Introduction
In medical practice, the task of specialists is not always reduced to the treatment and prevention of chronic diseases. Quite often, the clinic staff helps patients to deal with various addictions, and one of the forms of this problem is chemical dependency caused by too frequent use of alcohol, potent drugs, and the preparations of artificial origin. The issue is complicated by the fact that patients experience not only a strong physical but also a psychological need, which makes treatment more difficult and time-consuming and requires various specialists’ participation. This work focuses on the study of chemical dependency, the dynamics of this ailment manifestation, treatment approaches, and appropriate management principles.
Models of Addiction to Chemical Dependency
Based on the existing research, several models of chemical dependency can be distinguished. Perkinson (2016) mentions biological, psychological, social, and spiritual approaches to the assessment of this problem. According to the author, the biological model involves taking chemicals caused by the physical need of the organism that is accustomed to receiving certain doses of drugs or alcohol (Perkinson, 2016).
Based on the psychological model, addiction manifests itself as a belief in the indispensability of the medications taken and the sense of relief and relaxation that they give. The social factor explains the desire to isolate oneself from various problems and forget about the difficulties that a person faces in everyday life. Finally, the spiritual model is a rare but possible addiction manifestation when patients find the highest meaning in taking potent drugs or alcohol is and interprets it, for example, from a religious point of view. Despite differences in approaches, all these forms are united by one common problem that needs to be addressed to return to normal life.
Dynamics of Addiction to Chemical Dependency
The problem of chemical dependency is complicated by its dynamics since patients become addicted in a short time. As Miller and Wilcox (2017) argue, 230 million people have taken drugs at least once, and approximately 27 million of them are highly addictive, accounting for 0.6% of the total world population (p. 6). Such statistics confirm the danger of the ailment under consideration, and one of the major issues is the rapid time of addiction to chemicals.
Moreover, Perkinson (2016) notes that not only the dependency itself is dangerous but also relapses that are frequent. For a short time, for instance, a few months, a person becomes accustomed to using certain drugs or alcoholic beverages with a certain frequency. Over time, these periods shorten, indicating the manifestation of the dependency. Ultimately, a person cannot control his or her addiction, and even in the case of deliverance from a particular ailment, the danger of relapse still exists. Therefore, timely measures should be taken to prevent the development of the disease in its serious form.
Interventions/Treatments Approaches
The methods of treating chemical addiction may vary depending on different criteria – the stage of the disease, patients’ wishes, or the availability of resources for assistance. According to Vandermause, Fougere, Liu, and Odom-Maryon (2018), such intervention methods may be effective as “the treatment milieu, individual and family therapy, recovery education, and skills training groups” (p. 5).
Each of the approaches has its unique features and characteristics. For instance, group therapy is not always successful if patients are not willing to admit their problem. Involving family members is also not can be an ineffective measure because not all addicted people are ready to listen to their relatives. Individual interventions and the creation of a therapeutic environment are the most efficient forms of work with those patients who experience chemical dependency.

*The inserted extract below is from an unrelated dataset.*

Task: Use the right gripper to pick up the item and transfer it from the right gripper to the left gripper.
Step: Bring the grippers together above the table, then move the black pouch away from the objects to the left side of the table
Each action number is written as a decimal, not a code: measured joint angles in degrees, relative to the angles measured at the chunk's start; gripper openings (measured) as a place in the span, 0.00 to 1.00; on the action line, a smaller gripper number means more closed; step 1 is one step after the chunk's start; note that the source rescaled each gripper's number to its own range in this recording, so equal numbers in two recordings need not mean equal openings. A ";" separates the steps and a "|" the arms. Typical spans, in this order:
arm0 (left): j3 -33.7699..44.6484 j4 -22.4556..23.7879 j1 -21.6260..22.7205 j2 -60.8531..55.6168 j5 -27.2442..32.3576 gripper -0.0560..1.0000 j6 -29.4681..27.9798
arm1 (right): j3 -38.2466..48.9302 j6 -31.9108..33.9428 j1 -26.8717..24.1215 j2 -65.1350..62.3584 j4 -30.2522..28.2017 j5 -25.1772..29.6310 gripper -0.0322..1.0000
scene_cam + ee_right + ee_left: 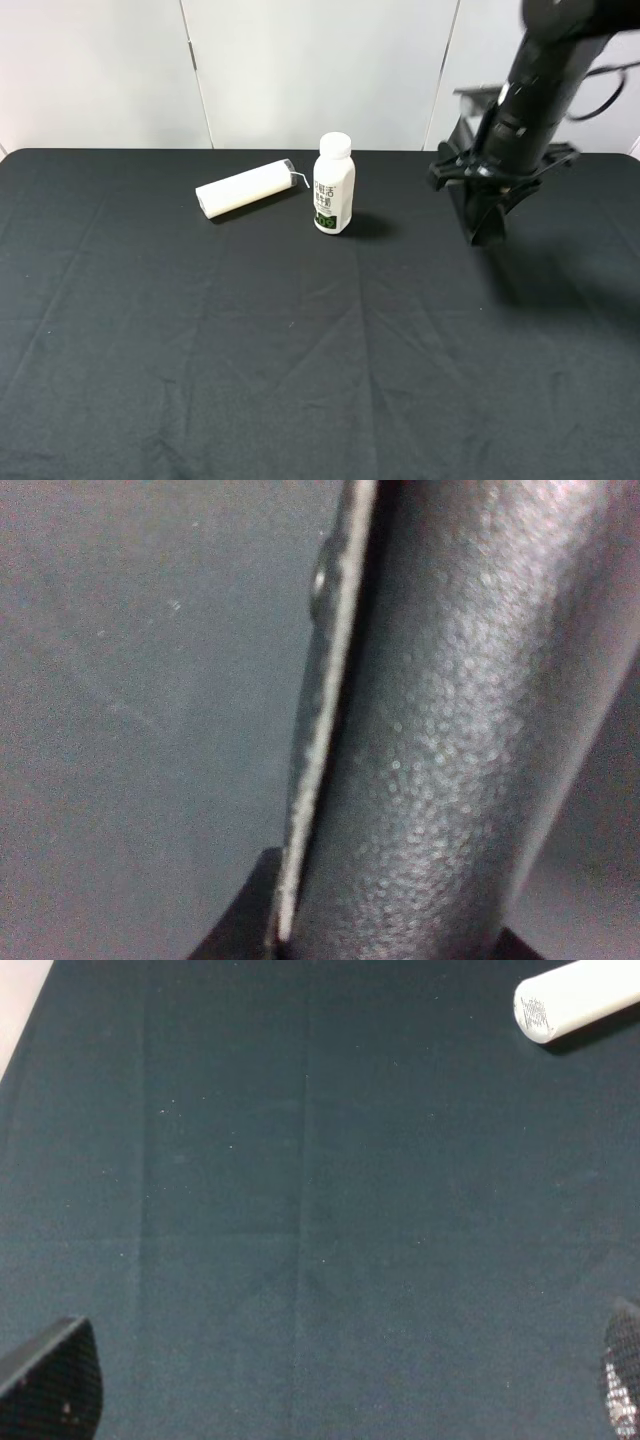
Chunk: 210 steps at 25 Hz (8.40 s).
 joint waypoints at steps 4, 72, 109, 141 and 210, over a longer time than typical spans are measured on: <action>0.00 0.00 0.00 0.00 0.00 1.00 0.00 | 0.00 -3.72 0.00 -5.59 1.77 4.19 0.05; -14.33 -16.10 -13.05 25.52 -0.59 1.00 21.22 | 0.00 -47.74 34.73 -11.83 4.27 5.87 0.05; -14.63 -38.70 -42.48 61.32 -27.63 0.32 48.34 | 0.05 -60.49 33.86 -11.83 12.24 3.18 0.04; -14.63 -39.49 -42.74 61.37 -28.87 0.06 48.90 | 0.00 -30.33 31.37 -26.07 -5.88 5.80 1.00; -14.63 -34.50 -42.74 61.37 -34.92 0.05 39.51 | 46.93 1.89 -18.13 -100.13 -5.62 -5.57 1.00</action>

Management of Chemical Dependency
In the process of working with patients with chemical addiction, medical staff may experience some challenges. In particular, there are frequent cases of aggressive behavior among those who do not have access to the substances that cause addiction. As a result, patients can injure themselves and personnel, and relapses become inevitable. To avoid such consequences, Perkinson (2016) recommends the employees of medical centers exercise patience and a friendly approach.
Additional work should also be carried out with patients’ families. As Miller and Wilcox (2017) note, some forms of unhealthy activities, such as quarrels and constant accusations, can stimulate addiction. To avoid this outcome, family members may take part in the treatment process and help their loved ones to recover. Even in case patients do not listen to the opinions of their relatives, they will live in a favorable environment that contributes to overcoming chemical dependency.
Conclusion
The models of chemical addiction can be different, including biological, psychological, social, and spiritual aspects. The dynamics of the manifestation of dependency, as a rule, are rapid, and statistics confirm the danger of this ailment. Appropriate treatment measures should be promoted to help patients to overcome their problems. Despite some difficulties that may arise in the process of interventions, medical employees should adhere to the ethical principles of work to prevent relapses and encourage patients’ recovery.
References
Miller, J. D., & Wilcox, R. E. (2017). Mechanisms of stimulant drug dependence. Journal of Addiction & Prevention, 5(1), 6.
Perkinson, R. R. (2016). Chemical dependency counseling: A practical guide (5th ed.). Thousand Oaks, CA: Sage Publications.
Vandermause, R., Fougere, M., Liu, Y. H., & Odom-Maryon, T. (2018). Relational health and recovery: Adolescent girls in chemical dependency treatment. Journal of Addictions Nursing, 29(1), 4-12. Web.